Exercise input ▸
+===+

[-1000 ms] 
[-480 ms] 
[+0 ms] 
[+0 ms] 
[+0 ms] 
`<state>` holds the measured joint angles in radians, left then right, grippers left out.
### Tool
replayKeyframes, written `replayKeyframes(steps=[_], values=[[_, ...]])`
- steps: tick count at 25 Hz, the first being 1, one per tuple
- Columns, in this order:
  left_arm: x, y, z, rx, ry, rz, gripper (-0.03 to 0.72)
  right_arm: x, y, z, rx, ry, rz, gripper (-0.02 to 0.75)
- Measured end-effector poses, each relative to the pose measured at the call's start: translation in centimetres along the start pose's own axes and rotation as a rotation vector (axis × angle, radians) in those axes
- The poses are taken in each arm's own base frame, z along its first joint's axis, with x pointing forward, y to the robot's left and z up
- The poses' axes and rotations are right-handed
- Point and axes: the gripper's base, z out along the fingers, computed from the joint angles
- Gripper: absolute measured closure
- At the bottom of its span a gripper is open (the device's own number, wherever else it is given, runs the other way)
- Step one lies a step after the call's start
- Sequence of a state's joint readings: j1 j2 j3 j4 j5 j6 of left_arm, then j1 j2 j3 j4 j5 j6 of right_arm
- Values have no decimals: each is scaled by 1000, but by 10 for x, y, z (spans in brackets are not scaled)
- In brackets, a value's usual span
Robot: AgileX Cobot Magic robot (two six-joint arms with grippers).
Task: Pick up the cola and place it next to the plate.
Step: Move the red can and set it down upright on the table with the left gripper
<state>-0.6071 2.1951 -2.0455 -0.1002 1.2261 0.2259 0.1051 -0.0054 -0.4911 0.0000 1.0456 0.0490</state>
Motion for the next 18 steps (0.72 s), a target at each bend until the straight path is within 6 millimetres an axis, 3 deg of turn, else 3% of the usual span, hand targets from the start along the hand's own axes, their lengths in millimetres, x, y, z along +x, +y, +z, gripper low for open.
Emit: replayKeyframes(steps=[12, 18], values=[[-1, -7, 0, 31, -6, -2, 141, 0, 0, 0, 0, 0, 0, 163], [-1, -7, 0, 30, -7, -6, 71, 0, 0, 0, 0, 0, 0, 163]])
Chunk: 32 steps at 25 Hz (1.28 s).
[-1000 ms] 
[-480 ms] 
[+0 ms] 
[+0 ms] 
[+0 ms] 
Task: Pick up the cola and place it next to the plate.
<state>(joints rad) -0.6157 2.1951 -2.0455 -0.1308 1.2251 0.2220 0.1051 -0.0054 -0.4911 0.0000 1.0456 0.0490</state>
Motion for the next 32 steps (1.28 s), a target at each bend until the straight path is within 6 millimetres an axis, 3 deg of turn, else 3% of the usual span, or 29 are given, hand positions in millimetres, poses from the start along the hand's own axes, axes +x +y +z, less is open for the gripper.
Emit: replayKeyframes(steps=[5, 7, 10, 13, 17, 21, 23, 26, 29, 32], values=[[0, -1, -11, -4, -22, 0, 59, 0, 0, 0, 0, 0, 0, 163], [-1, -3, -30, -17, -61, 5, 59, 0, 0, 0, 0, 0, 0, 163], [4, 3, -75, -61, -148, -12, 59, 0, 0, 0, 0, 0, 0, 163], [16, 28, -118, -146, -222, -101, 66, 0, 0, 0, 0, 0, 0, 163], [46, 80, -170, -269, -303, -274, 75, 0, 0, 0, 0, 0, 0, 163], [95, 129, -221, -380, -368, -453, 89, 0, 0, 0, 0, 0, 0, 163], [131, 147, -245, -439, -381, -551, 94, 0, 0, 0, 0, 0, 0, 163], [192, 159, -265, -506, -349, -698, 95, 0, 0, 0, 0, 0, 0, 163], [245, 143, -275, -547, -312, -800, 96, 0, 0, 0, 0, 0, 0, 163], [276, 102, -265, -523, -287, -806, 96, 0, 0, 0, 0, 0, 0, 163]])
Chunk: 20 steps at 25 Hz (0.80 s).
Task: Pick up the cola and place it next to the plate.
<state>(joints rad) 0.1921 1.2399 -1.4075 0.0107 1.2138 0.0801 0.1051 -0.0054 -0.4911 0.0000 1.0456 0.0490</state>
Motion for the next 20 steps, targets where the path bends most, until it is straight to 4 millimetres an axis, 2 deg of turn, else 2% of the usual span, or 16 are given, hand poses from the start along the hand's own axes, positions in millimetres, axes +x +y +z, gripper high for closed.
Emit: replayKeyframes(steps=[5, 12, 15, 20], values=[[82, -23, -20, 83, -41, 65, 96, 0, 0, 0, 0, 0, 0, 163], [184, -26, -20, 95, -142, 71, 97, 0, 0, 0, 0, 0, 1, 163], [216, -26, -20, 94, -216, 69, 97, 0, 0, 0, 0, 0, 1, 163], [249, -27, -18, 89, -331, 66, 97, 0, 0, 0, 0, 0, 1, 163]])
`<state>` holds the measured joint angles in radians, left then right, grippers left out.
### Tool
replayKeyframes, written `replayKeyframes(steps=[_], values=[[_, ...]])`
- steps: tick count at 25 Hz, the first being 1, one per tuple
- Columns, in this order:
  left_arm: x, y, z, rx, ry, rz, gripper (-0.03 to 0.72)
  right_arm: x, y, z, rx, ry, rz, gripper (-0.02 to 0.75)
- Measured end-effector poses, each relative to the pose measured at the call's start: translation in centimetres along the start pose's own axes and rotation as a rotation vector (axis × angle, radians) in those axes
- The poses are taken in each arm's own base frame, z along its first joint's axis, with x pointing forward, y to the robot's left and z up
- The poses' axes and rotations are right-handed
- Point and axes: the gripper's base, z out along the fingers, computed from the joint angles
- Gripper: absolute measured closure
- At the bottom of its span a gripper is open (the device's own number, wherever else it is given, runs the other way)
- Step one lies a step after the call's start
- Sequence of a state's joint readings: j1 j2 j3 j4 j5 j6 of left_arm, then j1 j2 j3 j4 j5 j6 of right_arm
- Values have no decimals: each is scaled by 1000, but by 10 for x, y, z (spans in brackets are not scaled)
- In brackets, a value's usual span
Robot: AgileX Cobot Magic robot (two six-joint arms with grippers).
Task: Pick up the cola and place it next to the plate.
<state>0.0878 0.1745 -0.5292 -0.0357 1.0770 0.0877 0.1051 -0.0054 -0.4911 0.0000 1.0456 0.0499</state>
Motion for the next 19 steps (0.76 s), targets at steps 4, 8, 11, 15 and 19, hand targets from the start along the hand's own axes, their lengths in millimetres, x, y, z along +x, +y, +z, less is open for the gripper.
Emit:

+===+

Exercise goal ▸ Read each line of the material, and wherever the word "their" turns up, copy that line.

Answer to this exercise ▸
Motion for the next 18 steps (0.72 s), a target at each bend until the straight path is within 6 millimetres an axis, 3 deg of turn, else 3% of the usual span, hand targets from the start along the hand's own axes, their lengths in millimetres, x, y, z along +x, +y, +z, gripper low for open.
Motion for the next 19 steps (0.76 s), targets at steps 4, 8, 11, 15 and 19, hand targets from the start along the hand's own axes, their lengths in millimetres, x, y, z along +x, +y, +z, less is open for the gripper.

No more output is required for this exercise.